* [What is required]:
Word for word, transcribe every line below.

Start of Block

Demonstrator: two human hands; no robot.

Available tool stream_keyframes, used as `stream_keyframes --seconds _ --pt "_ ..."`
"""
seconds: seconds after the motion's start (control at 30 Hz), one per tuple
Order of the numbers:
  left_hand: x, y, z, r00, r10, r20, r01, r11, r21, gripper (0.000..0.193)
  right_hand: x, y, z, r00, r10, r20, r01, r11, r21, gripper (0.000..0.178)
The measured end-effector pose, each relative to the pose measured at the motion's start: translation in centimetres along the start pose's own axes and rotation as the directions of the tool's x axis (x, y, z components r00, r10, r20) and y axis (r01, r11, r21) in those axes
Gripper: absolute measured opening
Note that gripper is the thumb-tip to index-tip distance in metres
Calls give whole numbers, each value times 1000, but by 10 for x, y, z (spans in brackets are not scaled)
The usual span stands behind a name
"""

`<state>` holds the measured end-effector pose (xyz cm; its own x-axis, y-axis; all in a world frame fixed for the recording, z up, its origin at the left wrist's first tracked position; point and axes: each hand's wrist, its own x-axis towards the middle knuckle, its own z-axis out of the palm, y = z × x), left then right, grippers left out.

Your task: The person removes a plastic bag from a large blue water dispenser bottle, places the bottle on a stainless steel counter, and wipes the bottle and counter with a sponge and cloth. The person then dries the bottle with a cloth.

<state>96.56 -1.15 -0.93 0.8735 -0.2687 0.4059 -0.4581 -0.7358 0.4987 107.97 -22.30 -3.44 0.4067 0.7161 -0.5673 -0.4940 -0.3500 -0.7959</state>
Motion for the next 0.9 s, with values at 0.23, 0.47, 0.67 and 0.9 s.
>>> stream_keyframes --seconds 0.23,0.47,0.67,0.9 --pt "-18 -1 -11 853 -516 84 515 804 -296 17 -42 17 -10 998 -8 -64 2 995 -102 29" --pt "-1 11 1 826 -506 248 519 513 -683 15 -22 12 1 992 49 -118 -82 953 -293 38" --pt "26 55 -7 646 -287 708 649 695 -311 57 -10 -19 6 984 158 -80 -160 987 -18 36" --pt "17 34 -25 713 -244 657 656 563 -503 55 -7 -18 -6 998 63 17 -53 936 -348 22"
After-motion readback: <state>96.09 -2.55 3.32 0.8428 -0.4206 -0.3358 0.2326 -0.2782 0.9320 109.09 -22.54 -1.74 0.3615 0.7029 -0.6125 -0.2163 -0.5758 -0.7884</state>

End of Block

* [Reply]:
Demonstrator: two human hands; no robot.

Available tool stream_keyframes, used as `stream_keyframes --seconds _ --pt "_ ..."`
"""
seconds: seconds after the motion's start (control at 30 Hz), one per tuple
Order of the numbers:
  left_hand: x, y, z, r00, r10, r20, r01, r11, r21, gripper (0.000..0.193)
  right_hand: x, y, z, r00, r10, r20, r01, r11, r21, gripper (0.000..0.178)
The measured end-effector pose, each relative to the pose measured at the motion's start: translation in centimetres along the start pose's own axes and rotation as the directions of the tool's x axis (x, y, z components r00, r10, r20) and y axis (r01, r11, r21) in those axes
Gripper: absolute measured opening
Note that gripper is the thumb-tip to index-tip distance in metres
Calls give whole numbers, each value times 1000, but by 10 for x, y, z (spans in brackets are not scaled)
The usual span stands behind a name
"""

`<state>` holds the measured end-effector pose (xyz cm; its own x-axis, y-axis; all in a world frame fixed for the recording, z up, its origin at the left wrist's first tracked position; point and axes: each hand's wrist, its own x-axis towards the middle knuckle, its own z-axis out of the palm, y = z × x), left then right, grippers left out.

Your task: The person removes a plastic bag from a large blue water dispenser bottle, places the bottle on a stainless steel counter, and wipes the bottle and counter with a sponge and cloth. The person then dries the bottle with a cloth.

<state>96.56 -1.15 -0.93 0.8735 -0.2687 0.4059 -0.4581 -0.7358 0.4987 107.97 -22.30 -3.44 0.4067 0.7161 -0.5673 -0.4940 -0.3500 -0.7959</state>
Motion for the next 0.9 s, with values at 0.23, 0.47, 0.67 and 0.9 s.
>>> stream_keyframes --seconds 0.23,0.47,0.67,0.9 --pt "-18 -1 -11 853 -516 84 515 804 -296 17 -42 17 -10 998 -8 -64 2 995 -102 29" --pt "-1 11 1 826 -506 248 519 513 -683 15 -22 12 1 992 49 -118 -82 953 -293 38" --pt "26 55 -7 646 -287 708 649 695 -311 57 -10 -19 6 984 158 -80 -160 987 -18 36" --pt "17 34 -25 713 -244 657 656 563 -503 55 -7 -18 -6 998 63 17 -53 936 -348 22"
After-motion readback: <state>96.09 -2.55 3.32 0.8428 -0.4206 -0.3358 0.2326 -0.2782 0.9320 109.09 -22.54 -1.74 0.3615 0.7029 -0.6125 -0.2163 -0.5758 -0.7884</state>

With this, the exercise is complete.